I keep a list of historical analogies — derived from years of grading papers — that tell me that the individual using them is (to be polite) more interested in rhetorical impact than historical accuracy. Before last night, the list began with “we need a Marshall Plan for X,” where X usually equals Africa or the Middle East, and ended with “the United States is a young country.” Both are fallacies: the Marshall Plan was a pump-priming program, not an effort to rebuild the infrastructure and remake the culture of half a continent; and while European settlement of North America is fairly recent, the U.S.’s political institutions have a longer continuous existence than those of any other country except, arguably, the United Kingdom.
Now, thanks to President Obama, I’ve got a third analogy to add to the list: “Sputnik moment.” To be fair, I should have added it years ago. The phrase, according to Google, has popped in and out of the news regularly over the past decade, with the president himself beginning to use it last June, in a speech in North Carolina. The analogy has the advantage of being an example of government spending — we now call it “investment,” I am told — that has not been utterly discredited by succeeding events. But that doesn’t make it correct.

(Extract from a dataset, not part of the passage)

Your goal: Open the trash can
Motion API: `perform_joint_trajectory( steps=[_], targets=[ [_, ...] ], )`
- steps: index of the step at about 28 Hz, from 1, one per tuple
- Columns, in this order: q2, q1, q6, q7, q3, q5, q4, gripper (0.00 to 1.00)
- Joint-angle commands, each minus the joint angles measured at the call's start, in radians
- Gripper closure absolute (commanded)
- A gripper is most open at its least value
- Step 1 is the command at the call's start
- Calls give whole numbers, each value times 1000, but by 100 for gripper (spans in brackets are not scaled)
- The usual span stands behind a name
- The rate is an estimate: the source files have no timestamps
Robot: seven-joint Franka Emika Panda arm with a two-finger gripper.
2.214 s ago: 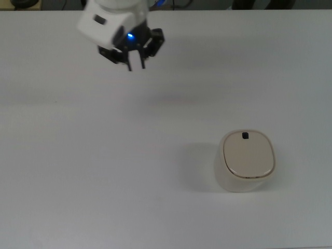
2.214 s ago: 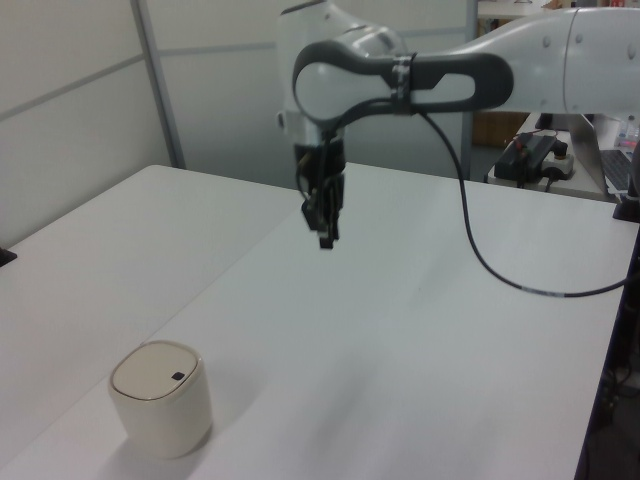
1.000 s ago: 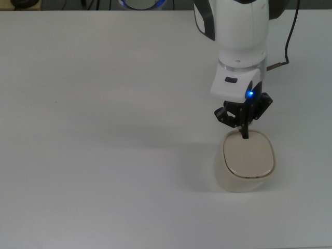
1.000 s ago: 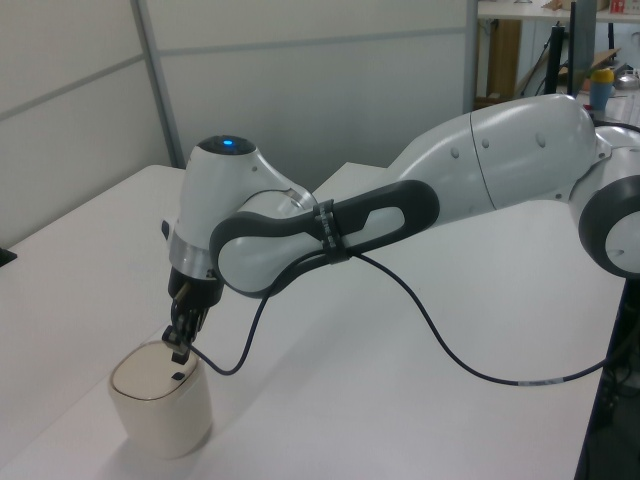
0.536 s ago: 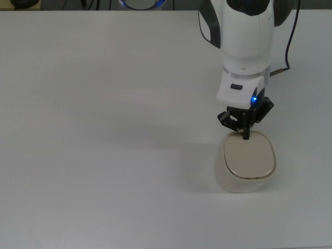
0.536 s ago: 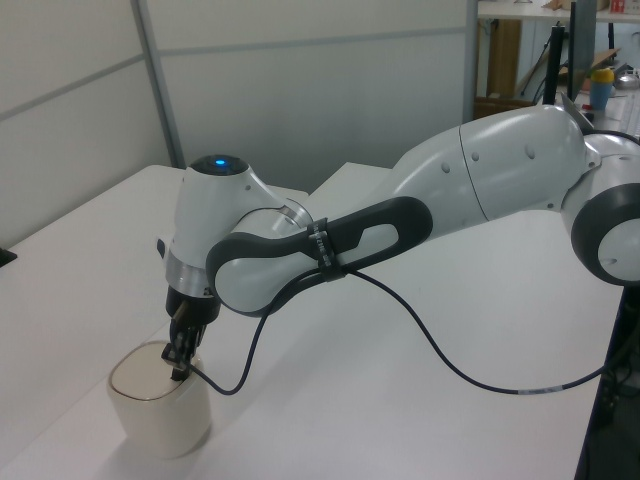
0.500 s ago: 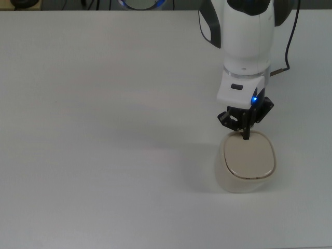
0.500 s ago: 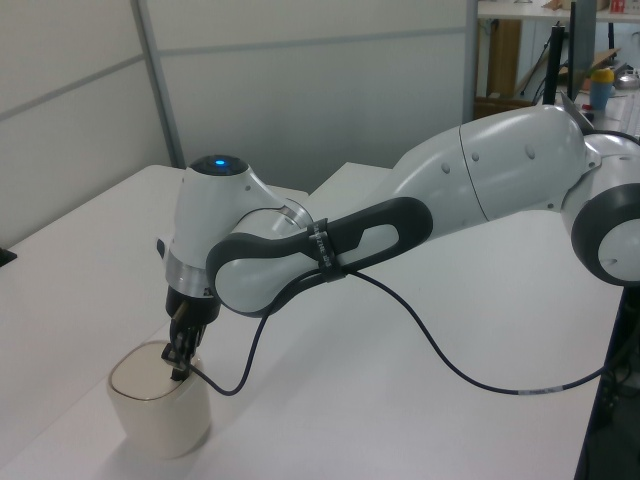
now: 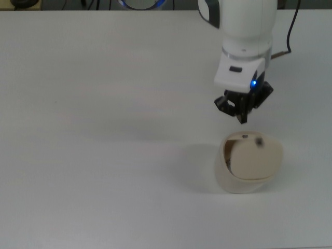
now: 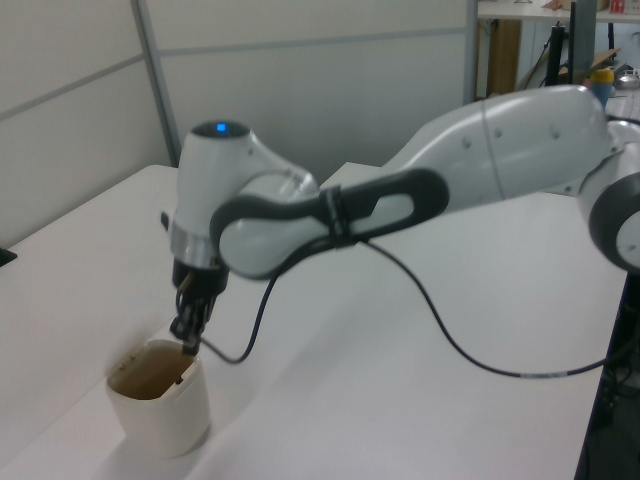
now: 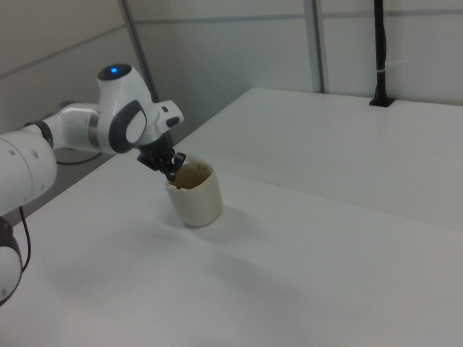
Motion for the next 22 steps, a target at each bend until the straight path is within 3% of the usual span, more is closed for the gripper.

First, as my colleague Jim Carafano pointed out back in September, Ike’s response to Sputnik’s launch wasn’t to pull out the checkbook. That was what the Gaither Report called for, but Eisenhower balked: as I noted recently, Ike was no softie on Communism, but he was also concerned by the threat to American liberties “posed not so much by big government as such, but by top-down direction of all kinds. Much of this originated in the federal government, but not at all it: there was also a risk of becoming ‘the captive of a scientific-technological elite.’ ” A striking phrase, especially in light of President Obama’s desire to expand government for the benefit of that elite.
Second, the launch of Sputnik marked a significant new national-security threat posed by a state with a hostile ideology, which we were already confronting around the world. If the USSR could orbit a satellite, it could launch a nuclear missile and vaporize an American city. If Sputnik had been orbited by, say, Britain, it would not have occasioned nearly as much angst. In other words, you can’t have a Sputnik moment absent a hostile superpower to provide the impetus for concern. I would not categorize the U.S.’s relationship with China or, certainly, India, as particularly similar to the one we had with the USSR — and the president went out of his way last night not to criticize foreign regimes (even ones like Iran, which are hostile and have, in fact, orbited a satellite). So where is the drive that will be necessary to sustain this “moment” going to come from? Certainly not from the White House.
Third, and most basically, I sometimes get the sense that the left doesn’t realize that 1890-2010 has already happened. A rule of life is that you can only do things for the first time once. We’ve tried the Progressive, administrative state, and have been trying it for years: its deficiencies are not going to be fixed by pretending in an “Ah ha!” moment that what we need is more administration. We’ve been trying Keynesianism almost continuously since the 1940s and even before the recession were at levels of government spending that Keynes experienced only during World War II: the idea that Keynes offers some sort of untried miracle cure is, to be nice about it, a fantasy. Since 1970, as Andrew Coulson points out, federal spending adjusted for inflation has increased by 190 percent, with no gains in reading, math, or science scores to show for it. None of these ideas are new. On the contrary: they are very, very old.
Leaving all this aside, I have to ask — does the proclamation of a new “Sputnik moment” work even as rhetoric? It certainly leaves me cold. The reason for that is, partly, because it’s not great history. But, more fundamentally, it’s because it’s so obviously instrumental. The president wants to look like he’s cutting the budget but also wants to spend more money. So he grabs at the NASA argument, the Sputnik analogy, the Internet analogy, and anything else that comes to hand. Rhetoric that’s shaped by this kind of desperation comes across as insincere. It might be more effective for the president to simply state his belief that we need to spend more money on education. He’d be wrong on the merits, but at least he wouldn’t be compounding the error with dubious grab-bag analogies.